Division of Pathology & Laboratory Medicine, Hebei Yanda Lu Daopei Hospital, 065201, Langfang, China.
Department of Hematology, The 2nd Affiliated Hospital of Harbin Medical University, 150001, Harbin, China.
Br J Cancer. 2019 May;120(11):1023-1025. doi: 10.1038/s41416-019-0456-z. Epub 2019 Apr 18.
The RARG gene is a member of the nuclear hormone receptor superfamily and shares high homology with RARA and RARB. RARA is involved in translocation with PML in acute promyelocytic leukaemia (APL). Little is known about RARB or RARG rearrangement. RARG fusions were reported in only five APL patients and the partner genes were NUP98, PML and CPSF6. Here, we report NPM1 as a new partner gene of RARG and identify a unique NPM1-RARG-NPM1 chimeric fusion for the first time in an old male with morphological and immunophenotypical features of hypergranular APL but lacking response to all-trans retinoic acid (ATRA) and arsenic trioxide (AsO) therapy. The structural features of the fusion transcript may account for the clinical resistance of the patient. RARG fusion is rare but recurrent in APL, further investigation in larger cohorts is expected to assess frequency, clinical characteristics and outcomes of RARG-translocation in APL.
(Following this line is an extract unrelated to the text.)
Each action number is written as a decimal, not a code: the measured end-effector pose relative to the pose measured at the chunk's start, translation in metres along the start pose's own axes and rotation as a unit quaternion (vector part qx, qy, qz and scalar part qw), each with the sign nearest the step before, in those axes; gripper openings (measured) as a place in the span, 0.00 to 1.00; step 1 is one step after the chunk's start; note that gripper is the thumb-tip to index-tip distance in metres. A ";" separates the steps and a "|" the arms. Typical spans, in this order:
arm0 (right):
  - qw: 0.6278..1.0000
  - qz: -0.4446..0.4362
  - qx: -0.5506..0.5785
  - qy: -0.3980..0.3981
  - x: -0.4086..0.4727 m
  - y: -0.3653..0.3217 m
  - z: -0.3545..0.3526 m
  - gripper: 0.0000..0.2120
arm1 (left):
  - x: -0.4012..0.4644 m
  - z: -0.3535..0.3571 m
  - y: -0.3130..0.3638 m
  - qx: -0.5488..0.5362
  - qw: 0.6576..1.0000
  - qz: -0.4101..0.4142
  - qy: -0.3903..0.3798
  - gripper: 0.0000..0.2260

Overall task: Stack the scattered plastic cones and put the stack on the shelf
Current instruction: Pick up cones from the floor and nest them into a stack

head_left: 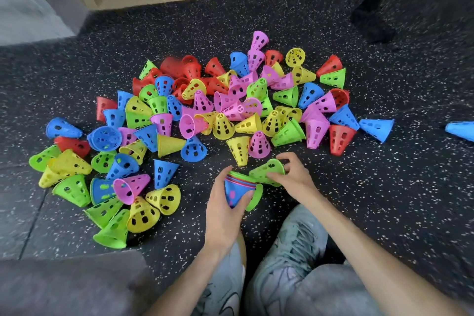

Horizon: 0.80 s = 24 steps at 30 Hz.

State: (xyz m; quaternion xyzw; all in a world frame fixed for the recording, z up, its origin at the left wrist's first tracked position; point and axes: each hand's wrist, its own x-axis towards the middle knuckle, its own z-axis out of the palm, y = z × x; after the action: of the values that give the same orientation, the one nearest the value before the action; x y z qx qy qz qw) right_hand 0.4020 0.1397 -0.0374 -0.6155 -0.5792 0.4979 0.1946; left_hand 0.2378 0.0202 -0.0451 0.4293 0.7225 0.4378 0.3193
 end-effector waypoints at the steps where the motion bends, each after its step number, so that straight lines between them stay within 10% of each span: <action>1: 1.000 -0.007 0.006 0.021 -0.001 0.000 -0.001 0.25 | 0.000 -0.001 -0.001 -0.002 1.000 -0.003 0.001 0.30; 7: 0.987 -0.107 0.082 0.084 -0.005 -0.016 -0.010 0.16 | -0.002 -0.002 0.001 0.012 1.000 0.008 -0.014 0.30; 24: 0.975 -0.169 0.016 -0.145 -0.024 -0.048 0.008 0.08 | -0.002 -0.002 0.003 0.031 0.999 0.011 -0.020 0.37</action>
State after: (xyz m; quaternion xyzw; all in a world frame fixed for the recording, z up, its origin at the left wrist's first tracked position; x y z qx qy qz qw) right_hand 0.3746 0.1274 0.0075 -0.4272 -0.6888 0.5507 0.1995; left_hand 0.2384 0.0183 -0.0417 0.4553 0.7244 0.4102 0.3157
RARG 基因是核激素受体超家族的一员,与 RARA 和 RARB 具有高度同源性。RARA 参与急性早幼粒细胞白血病(APL)中与 PML 的易位。关于 RARB 或 RARG 重排知之甚少。仅在 5 例 APL 患者中报道了 RARG 融合,其伙伴基因是 NUP98、PML 和 CPSF6。在这里,我们报道了 NPM1 是 RARG 的一个新伙伴基因,并首次在一名老年男性中鉴定到具有超颗粒 APL 的形态学和免疫表型特征但对全反式维甲酸(ATRA)和三氧化二砷(AsO)治疗无反应的独特的 NPM1-RARG-NPM1 嵌合融合。融合转录本的结构特征可能解释了患者的临床耐药性。RARG 融合在 APL 中罕见但反复发生,预计在更大的队列中进一步研究将评估 APL 中 RARG 易位的频率、临床特征和结果。